Your answer must be the records below, repeated exactly, with every picture left out.

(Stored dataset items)
# # #

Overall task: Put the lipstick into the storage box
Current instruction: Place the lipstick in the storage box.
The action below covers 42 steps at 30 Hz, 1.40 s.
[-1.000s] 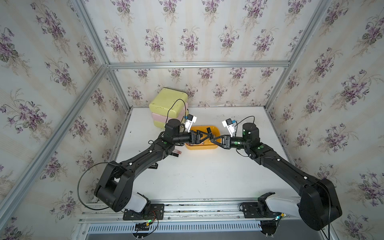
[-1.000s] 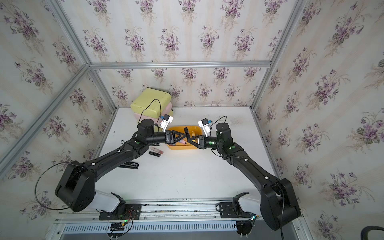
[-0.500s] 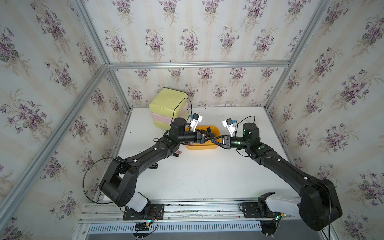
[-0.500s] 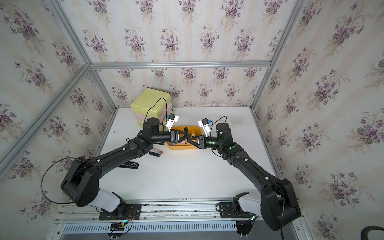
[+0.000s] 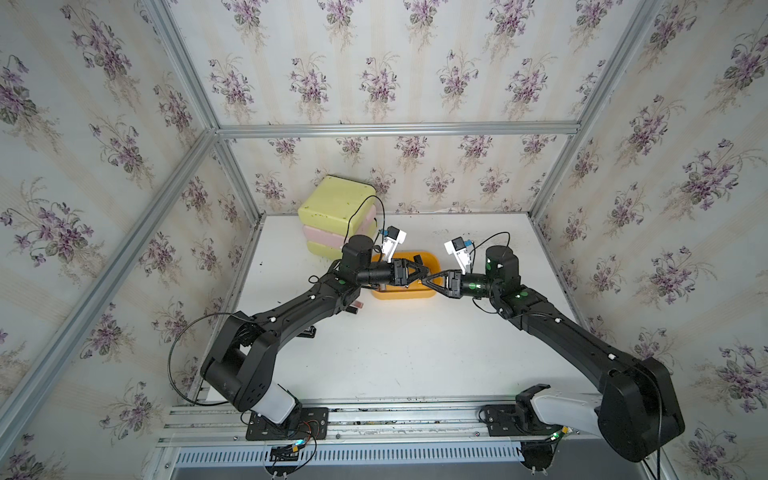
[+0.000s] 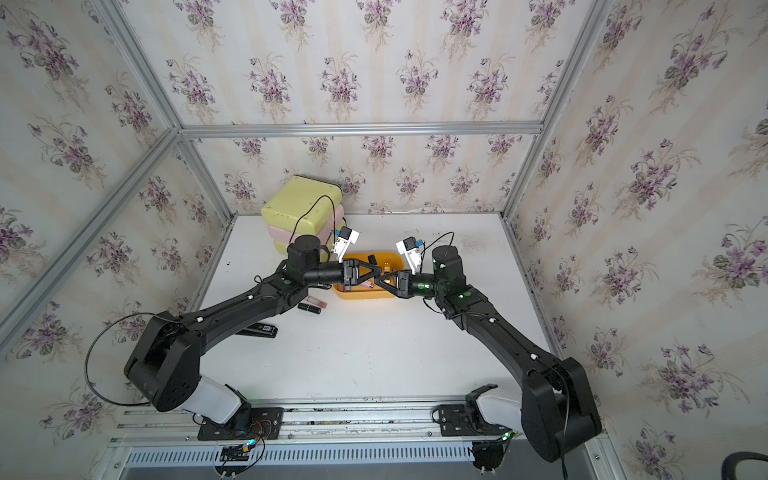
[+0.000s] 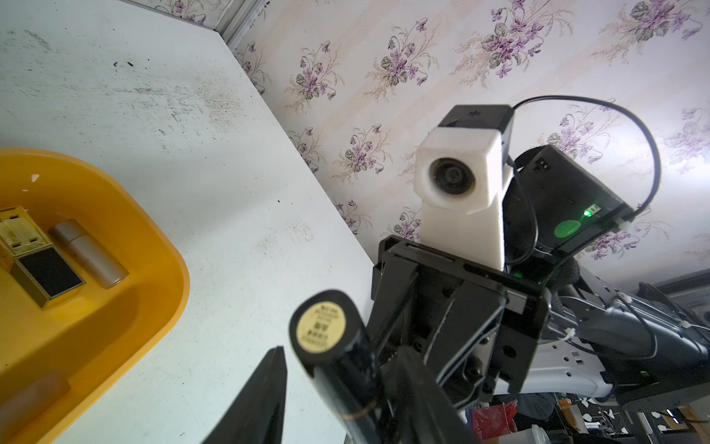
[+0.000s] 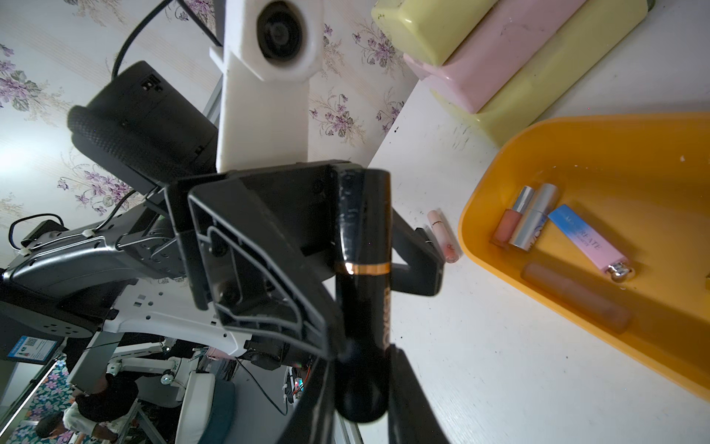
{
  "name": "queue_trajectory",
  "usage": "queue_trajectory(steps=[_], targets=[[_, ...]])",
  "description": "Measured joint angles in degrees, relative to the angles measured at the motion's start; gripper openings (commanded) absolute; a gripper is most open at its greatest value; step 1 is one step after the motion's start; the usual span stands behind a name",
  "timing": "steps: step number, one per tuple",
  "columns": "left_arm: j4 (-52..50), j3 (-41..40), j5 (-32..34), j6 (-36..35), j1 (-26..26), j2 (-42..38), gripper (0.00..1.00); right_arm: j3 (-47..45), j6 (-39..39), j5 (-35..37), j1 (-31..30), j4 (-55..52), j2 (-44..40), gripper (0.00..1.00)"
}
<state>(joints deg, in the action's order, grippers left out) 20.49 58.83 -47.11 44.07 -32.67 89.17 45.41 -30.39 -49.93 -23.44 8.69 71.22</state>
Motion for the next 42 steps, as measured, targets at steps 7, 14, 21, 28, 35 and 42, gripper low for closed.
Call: queue_trajectory(steps=[7,14,21,28,35,42], targets=[[1.1,0.0,-0.3,1.1,-0.2,0.2,0.23,0.0,0.4,0.5,0.0,-0.1,0.0,0.20],[1.5,0.1,-1.0,1.8,-0.3,0.2,0.13,0.0,1.0,0.6,0.0,-0.6,0.0,0.34],[0.8,0.1,-0.2,1.3,-0.3,0.2,0.12,1.4,1.4,2.1,0.1,-2.3,-1.2,0.69],[-13.6,6.2,5.0,-4.3,-0.3,0.4,0.12,3.0,4.1,8.9,3.5,-9.1,-4.5,0.72],[-35.2,18.1,15.6,-13.4,-0.2,7.9,0.12,4.6,10.3,19.6,3.9,-19.1,-5.1,0.72],[-46.6,27.5,21.4,-19.2,-0.1,17.8,0.12,3.4,12.6,21.8,3.8,-22.1,-4.7,0.72]])
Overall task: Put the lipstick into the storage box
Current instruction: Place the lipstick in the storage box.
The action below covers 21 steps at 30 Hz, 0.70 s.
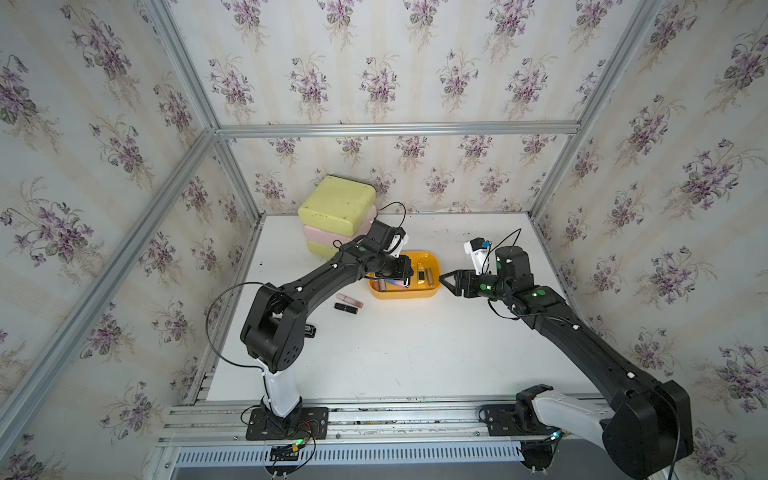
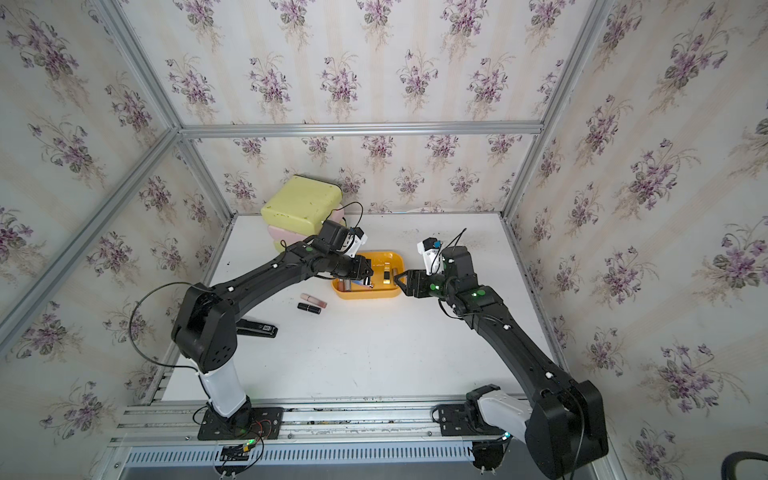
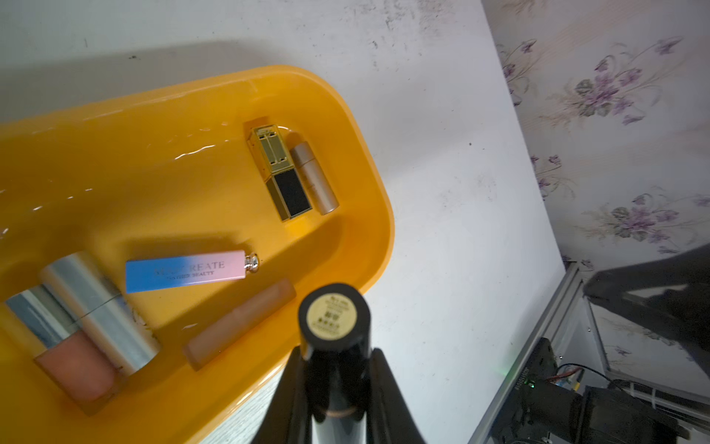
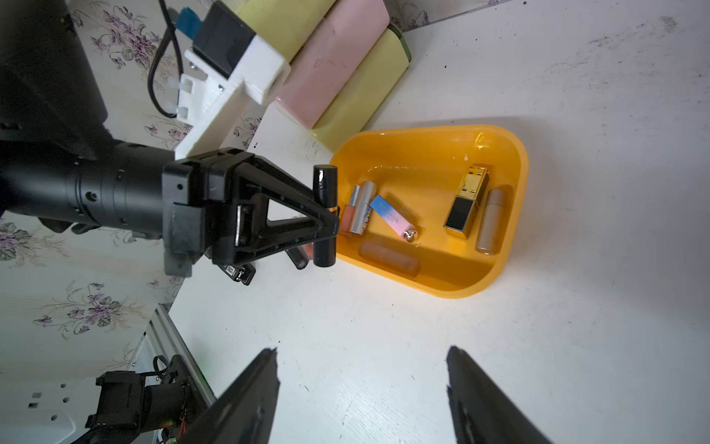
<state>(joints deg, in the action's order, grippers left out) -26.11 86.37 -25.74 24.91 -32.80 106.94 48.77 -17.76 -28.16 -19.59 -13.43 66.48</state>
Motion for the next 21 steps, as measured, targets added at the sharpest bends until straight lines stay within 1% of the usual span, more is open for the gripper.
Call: queue_trajectory(steps=[9,15,21], targets=[[-4.9,12.9,1.0,-2.4,0.4,12.4,0.12,-1.2,0.8,-0.9,-0.4,-0.1,0.2,0.72],[-6.3,17.7,0.6,-2.3,0.7,18.6,0.12,-1.4,1.3,-1.0,-1.1,0.0,0.2,0.72],[-6.6,20.3,0.2,-1.9,1.0,22.8,0.12,-1.8,1.3,-1.2,-1.4,0.1,0.2,0.72]])
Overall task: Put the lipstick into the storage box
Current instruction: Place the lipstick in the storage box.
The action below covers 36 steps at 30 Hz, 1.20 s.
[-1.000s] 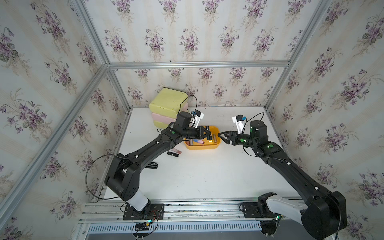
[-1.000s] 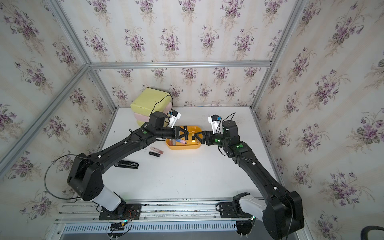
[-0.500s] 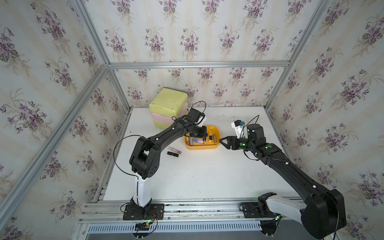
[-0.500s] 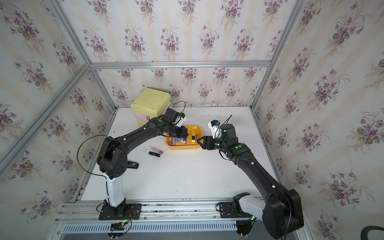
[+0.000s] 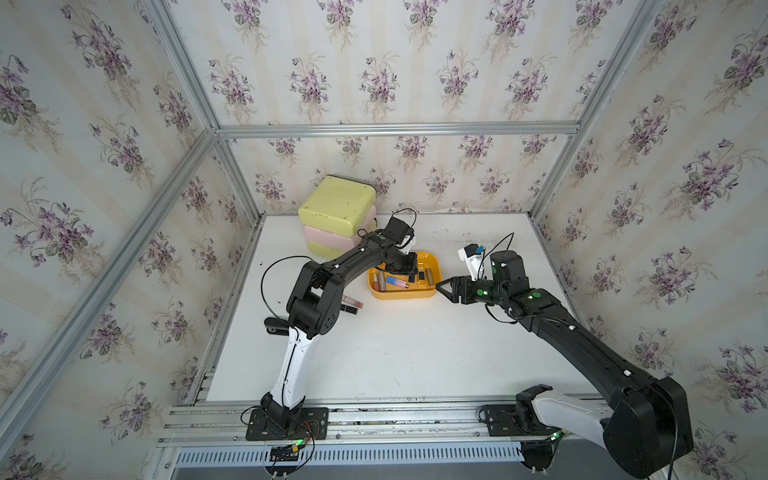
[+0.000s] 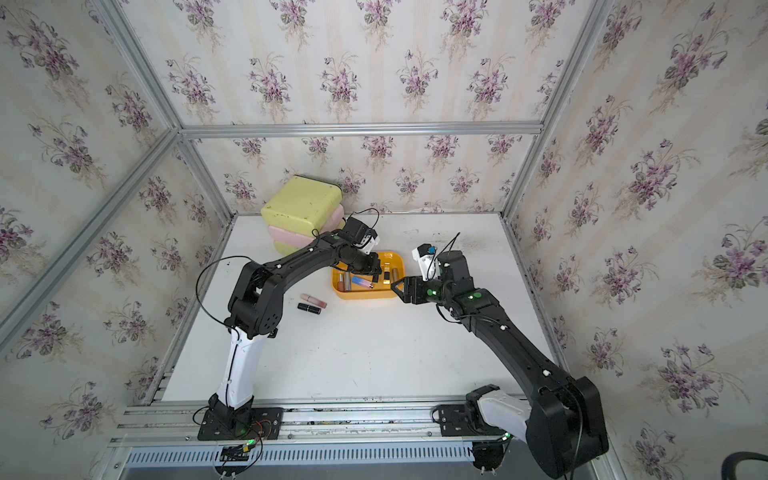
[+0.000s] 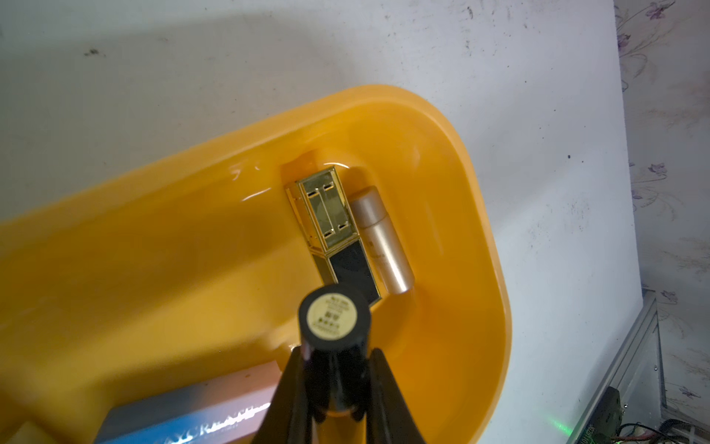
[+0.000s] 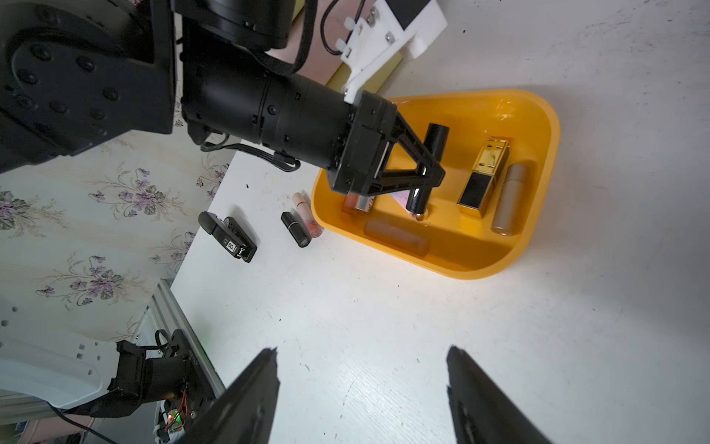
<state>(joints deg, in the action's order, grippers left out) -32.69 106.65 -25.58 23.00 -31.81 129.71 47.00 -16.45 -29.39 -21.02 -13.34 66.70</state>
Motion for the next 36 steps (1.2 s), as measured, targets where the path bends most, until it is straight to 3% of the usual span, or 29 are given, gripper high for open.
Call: queue_trajectory(steps=[9,22,36], targets=[[0.1,1.2,-0.7,1.7,0.7,4.3,0.13,-0.5,0.2,0.0,-0.4,0.2,0.0,0.72],[2.0,3.8,-4.7,4.0,1.7,7.7,0.43,-0.6,0.4,0.0,-0.5,0.3,-0.1,0.73],[2.8,0.8,-4.8,4.6,1.7,4.3,0.55,-0.6,0.3,0.0,-0.9,0.2,-0.6,0.73]])
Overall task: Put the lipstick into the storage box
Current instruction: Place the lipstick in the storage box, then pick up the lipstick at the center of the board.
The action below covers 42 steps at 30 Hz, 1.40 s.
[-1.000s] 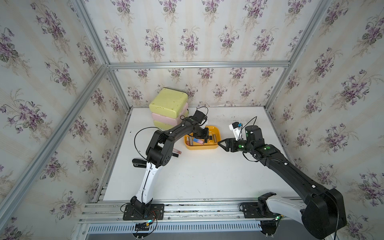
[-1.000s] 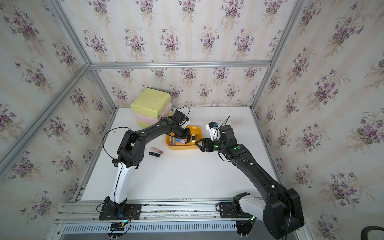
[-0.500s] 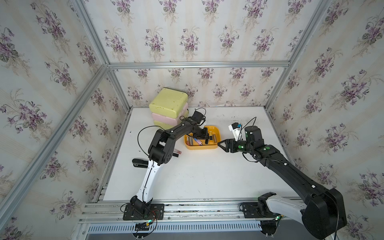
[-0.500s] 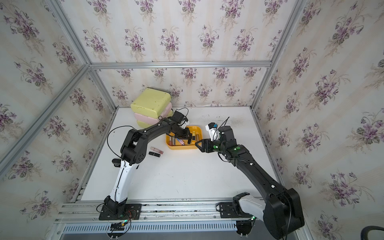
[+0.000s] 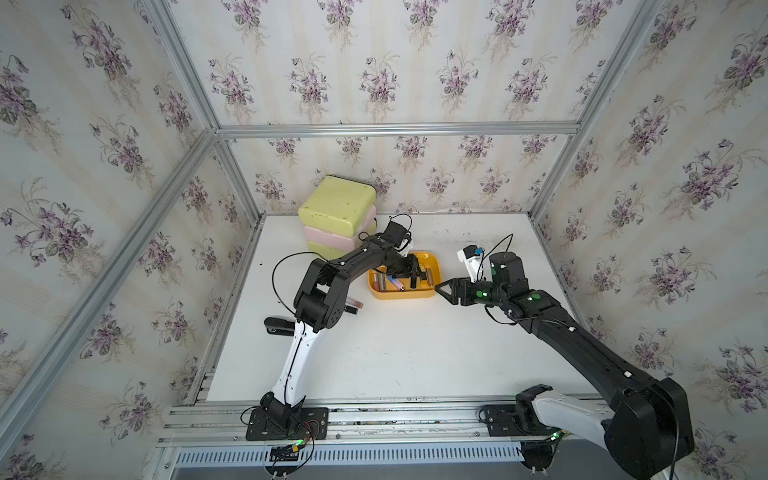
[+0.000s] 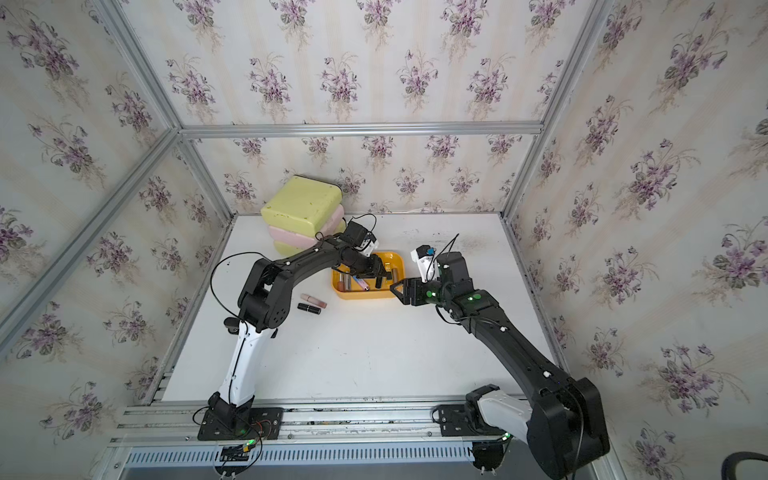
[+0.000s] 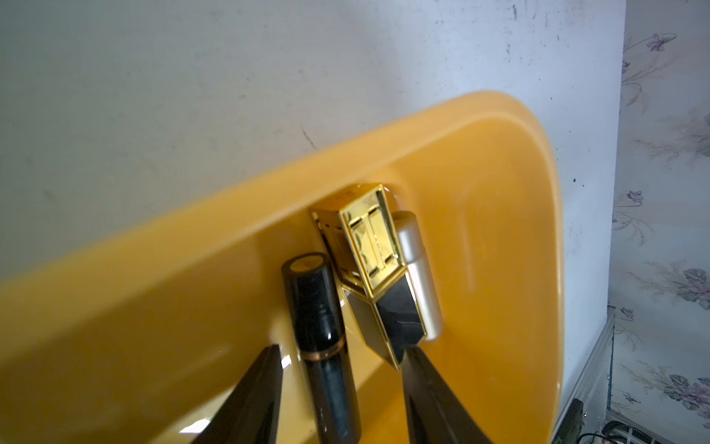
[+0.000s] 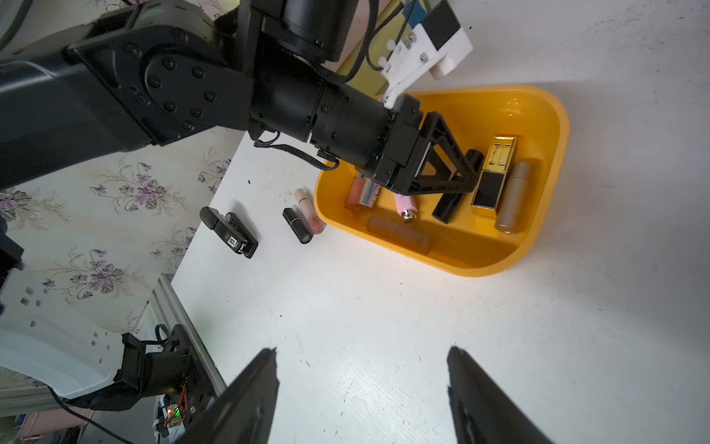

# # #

| Response to the exercise |
Overall task: Put the lipstick into the storage box
Current instruction: Place the lipstick in the storage box.
The action below covers 42 steps at 30 Hz, 1.40 s.
[-1.000s] 
[-1.000s] 
[-0.500s] 
[-0.500s] 
[+0.000s] 
[+0.000s] 
[+0.000s] 
[+0.000s] 
{
  "name": "queue_trajectory",
  "usage": "queue_trajectory(steps=[_], targets=[[_, ...]])",
  "description": "Measured joint angles in degrees, relative to the angles measured at the motion's start; gripper openings (commanded) absolute; a gripper is most open at its greatest value; step 1 is one step after the motion's start; the usual span stands behind a name",
  "timing": "steps: step number, one per tuple",
  "columns": "left_arm: j4 (-52..50), j3 (-41..40), j5 (-32..34), j6 (-36..35), j1 (-26..26), j2 (-42..38), gripper (0.00..1.00); right_arm: j3 (-47..45), j6 (-39..39), j5 (-35..37), j1 (-31..30), j4 (-55..52), j2 (-44..40), gripper (0.00..1.00)"
}
<state>(joints deg, in the action's order, grippers left out) 20.49 58.83 -47.11 44.07 -32.67 89.17 45.41 -30.39 -49.93 -23.44 8.69 71.22</state>
Motion for the next 42 steps, as measured, targets at steps 7, 14, 21, 28, 35 and 42, gripper low for closed.
Call: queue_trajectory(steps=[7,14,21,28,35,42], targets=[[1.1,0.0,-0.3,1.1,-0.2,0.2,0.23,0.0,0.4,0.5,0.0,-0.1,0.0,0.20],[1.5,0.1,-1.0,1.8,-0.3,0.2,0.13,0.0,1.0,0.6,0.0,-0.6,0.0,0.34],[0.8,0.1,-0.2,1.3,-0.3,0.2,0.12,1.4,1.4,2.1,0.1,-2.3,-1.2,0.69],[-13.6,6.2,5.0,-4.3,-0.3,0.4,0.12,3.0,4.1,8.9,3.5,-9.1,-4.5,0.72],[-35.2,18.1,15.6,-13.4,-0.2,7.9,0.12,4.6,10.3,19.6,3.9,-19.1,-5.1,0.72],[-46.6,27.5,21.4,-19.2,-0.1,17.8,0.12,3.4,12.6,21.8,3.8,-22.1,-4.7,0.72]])
Overall task: Put the lipstick into the storage box
Current instruction: Place the lipstick in the storage box.
The action below covers 21 steps at 30 Hz, 0.70 s.
<state>(joints deg, in the action's order, grippers left out) -26.11 86.37 -25.74 24.91 -32.80 106.94 48.77 -17.76 -28.16 -19.59 -13.43 66.48</state>
Motion for the next 21 steps, as measured, targets added at the sharpest bends until straight lines stay within 1% of the usual span, more is open for the gripper.
Call: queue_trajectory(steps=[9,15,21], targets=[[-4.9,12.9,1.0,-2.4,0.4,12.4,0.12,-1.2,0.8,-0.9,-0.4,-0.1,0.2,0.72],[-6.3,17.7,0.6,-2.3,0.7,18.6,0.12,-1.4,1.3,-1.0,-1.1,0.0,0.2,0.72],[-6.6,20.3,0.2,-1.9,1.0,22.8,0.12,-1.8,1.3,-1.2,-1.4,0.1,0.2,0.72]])
Overall task: Put the lipstick into the storage box
Current instruction: Place the lipstick in the storage box.
The action below covers 36 steps at 30 Hz, 1.20 s.
[-1.000s] 
[-1.000s] 
[-0.500s] 
[-0.500s] 
[+0.000s] 
[+0.000s] 
[+0.000s] 
[+0.000s] 
<state>(joints deg, in the action's order, grippers left out) -32.69 106.65 -25.58 23.00 -31.81 129.71 47.00 -16.45 -29.39 -21.02 -13.34 66.70</state>
Motion for the next 36 steps (1.2 s), as measured, targets where the path bends most, until it is straight to 3% of the usual span, or 29 are given, gripper high for open.
Call: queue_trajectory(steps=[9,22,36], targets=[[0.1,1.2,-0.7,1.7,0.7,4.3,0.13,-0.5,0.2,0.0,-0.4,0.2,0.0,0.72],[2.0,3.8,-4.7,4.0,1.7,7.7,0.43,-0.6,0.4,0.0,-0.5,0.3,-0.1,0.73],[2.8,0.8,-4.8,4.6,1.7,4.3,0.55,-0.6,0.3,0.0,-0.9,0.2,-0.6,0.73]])
Overall task: Put the lipstick into the storage box
Current instruction: Place the lipstick in the storage box, then pick up the lipstick at the center of the board.
The action below covers 42 steps at 30 Hz, 1.40 s.
[-1.000s] 
[-1.000s] 
[-0.500s] 
[-0.500s] 
[+0.000s] 
[+0.000s] 
[+0.000s] 
[+0.000s] 

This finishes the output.